## TASK
Filter out every line below that lacks "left", and copy the rest.

§

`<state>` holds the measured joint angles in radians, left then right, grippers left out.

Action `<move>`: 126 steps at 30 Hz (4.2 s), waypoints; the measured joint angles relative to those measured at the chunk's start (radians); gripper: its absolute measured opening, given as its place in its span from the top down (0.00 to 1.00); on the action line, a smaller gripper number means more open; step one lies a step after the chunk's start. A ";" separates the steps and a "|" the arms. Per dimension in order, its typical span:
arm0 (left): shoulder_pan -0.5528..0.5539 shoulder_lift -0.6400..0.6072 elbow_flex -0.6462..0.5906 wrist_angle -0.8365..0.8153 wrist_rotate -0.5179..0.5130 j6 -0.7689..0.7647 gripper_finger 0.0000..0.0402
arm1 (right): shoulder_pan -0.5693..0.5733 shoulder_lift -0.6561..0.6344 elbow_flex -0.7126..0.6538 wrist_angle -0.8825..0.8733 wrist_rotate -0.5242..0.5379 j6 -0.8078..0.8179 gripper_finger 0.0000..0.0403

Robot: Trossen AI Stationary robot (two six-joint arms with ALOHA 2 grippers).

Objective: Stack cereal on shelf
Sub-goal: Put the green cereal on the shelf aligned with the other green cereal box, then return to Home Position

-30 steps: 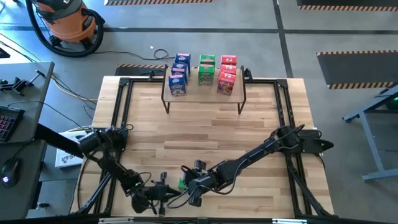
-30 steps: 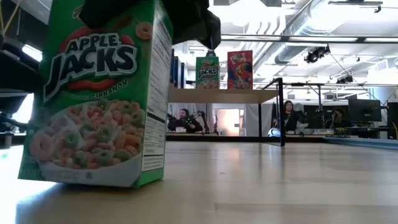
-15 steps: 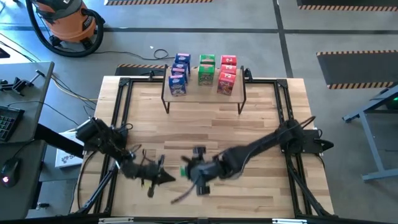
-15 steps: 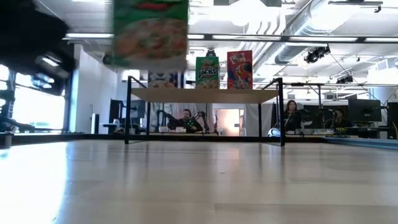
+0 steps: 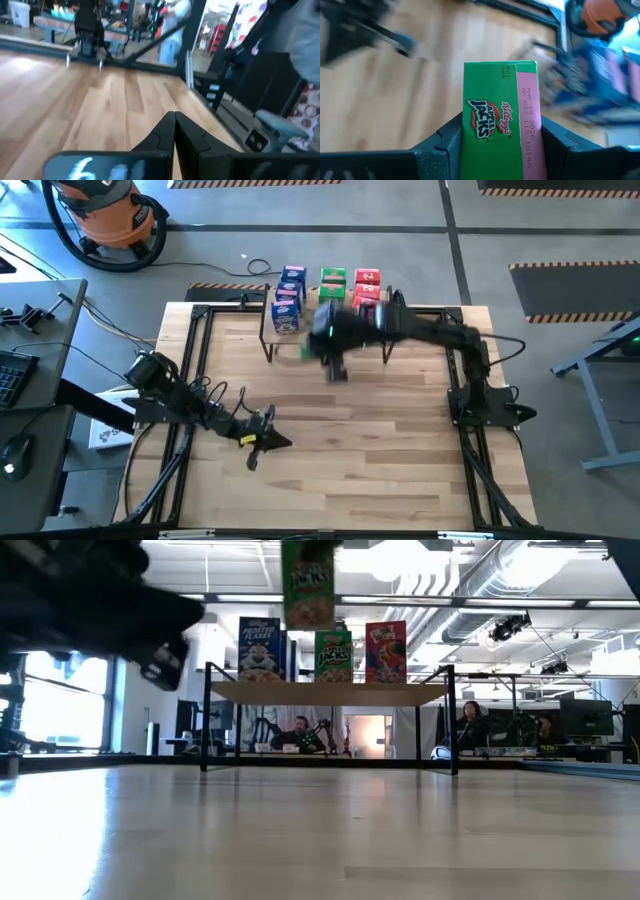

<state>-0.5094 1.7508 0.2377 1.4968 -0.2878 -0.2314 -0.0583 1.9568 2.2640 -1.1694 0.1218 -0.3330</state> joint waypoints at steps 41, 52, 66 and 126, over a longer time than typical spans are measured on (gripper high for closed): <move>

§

## YOUR RESPONSE
`<state>` holds the measured joint angles in radians, left then right, grippers left out.
arm0 (left): shoulder_pan -0.5528..0.5539 shoulder_lift -0.6400..0.6072 elbow_flex -0.6462..0.5906 wrist_angle -0.8365..0.8153 wrist_rotate -0.5179..0.5130 j6 -0.7689..0.7647 gripper_finger 0.0000..0.0402

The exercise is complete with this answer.